Hello everyone.

I'm now working on a banner software which allows admins to see full statistics of banner displays, clicks and other information in selected time interval by minutes, hours, days etc.
I want to consult any experts who have experience using large tables with JOIN queries and optiomize my code as much as possible. Also everyone is welcome to suggest different approaches to complete such task.

I decided to store all data in mysql using MyISAM table engine.
I've attached table structure and sample data of 5000 rows in a file.

Table created with query

CREATE TABLE IF NOT EXISTS `sample_stats` (
  `id` int(11) unsigned NOT NULL AUTO_INCREMENT,
  `bannerid` int(11) NOT NULL,
  `url` text NOT NULL,
  `dateline` int(11) NOT NULL,
  `ip` char(255) NOT NULL,
  `user_agent` char(255) NOT NULL,
  `platform` char(255) NOT NULL,
  PRIMARY KEY (`id`),
  KEY `bannerid` (`bannerid`),
  KEY `dateline` (`dateline`)
) ENGINE=MyISAM  DEFAULT CHARSET=latin1 PACK_KEYS=1 ROW_FORMAT=FIXED ;

I have decided to add indexes to columns bannerid and dateline as they are heavily used in all queries getting statistics data.

I found that the best way to get data from the table for different time periods is self joining strategy. So I'm generating SQL in php with as much joins as it's necessary to get all required data.
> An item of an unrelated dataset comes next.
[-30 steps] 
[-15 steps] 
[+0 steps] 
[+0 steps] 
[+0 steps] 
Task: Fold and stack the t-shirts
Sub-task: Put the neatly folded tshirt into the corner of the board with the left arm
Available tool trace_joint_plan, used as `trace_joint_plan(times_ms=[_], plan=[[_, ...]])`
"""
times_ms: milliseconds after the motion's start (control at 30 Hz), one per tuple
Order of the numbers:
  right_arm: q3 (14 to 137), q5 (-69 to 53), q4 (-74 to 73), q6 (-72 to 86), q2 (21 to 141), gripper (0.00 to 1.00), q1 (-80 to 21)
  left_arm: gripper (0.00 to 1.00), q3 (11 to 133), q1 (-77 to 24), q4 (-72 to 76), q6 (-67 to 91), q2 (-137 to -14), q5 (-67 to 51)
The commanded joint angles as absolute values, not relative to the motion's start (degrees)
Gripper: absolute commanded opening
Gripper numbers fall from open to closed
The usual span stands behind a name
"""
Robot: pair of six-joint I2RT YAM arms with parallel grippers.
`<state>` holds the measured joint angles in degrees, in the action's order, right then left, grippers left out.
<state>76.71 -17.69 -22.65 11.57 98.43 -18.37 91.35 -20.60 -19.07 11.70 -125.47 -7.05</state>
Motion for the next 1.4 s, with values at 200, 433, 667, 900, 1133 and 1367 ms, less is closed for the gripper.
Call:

For example, query to get data from 13 May 2009 to 16 May 2009 will be

SELECT 	COUNT(DISTINCT stat0.id),
		COUNT(DISTINCT stat1.id),
		COUNT(DISTINCT stat2.id)
FROM sample_stats AS stat
LEFT JOIN sample_stats AS stat0 ON (
	stat0.dateline>=1242172800
	AND
	stat0.dateline<1242259200)
LEFT JOIN sample_stats AS stat1 ON (
	stat1.dateline>=1242259200
	AND 
	stat1.dateline<1242345600)
LEFT JOIN sample_stats AS stat2 ON (
	stat2.dateline>=1242345600 
	AND 
	stat2.dateline<1242432000)
WHERE stat.id=(SELECT MIN(id) AS id FROM sample_stats)

This code on table with ~26 000 000 rows and 10 000 rows returned for each JOIN takes 50-60 minutes to complete.

EXPLAIN shows that all joins are using keys and range scan for dateline field.

Profiling shows that founding rows and all other operations getting done quite quick and the main time takes the stage "Sending data". So i tried to remove any selected data (COUNT(DISTINCT stat0.id) ...) from query and in that case query takes milliseconds even with tens of joins (maximum is 61 as I can see from my experience).

The sub-query

WHERE stat.id=(SELECT MIN(id) AS id FROM sample_stats)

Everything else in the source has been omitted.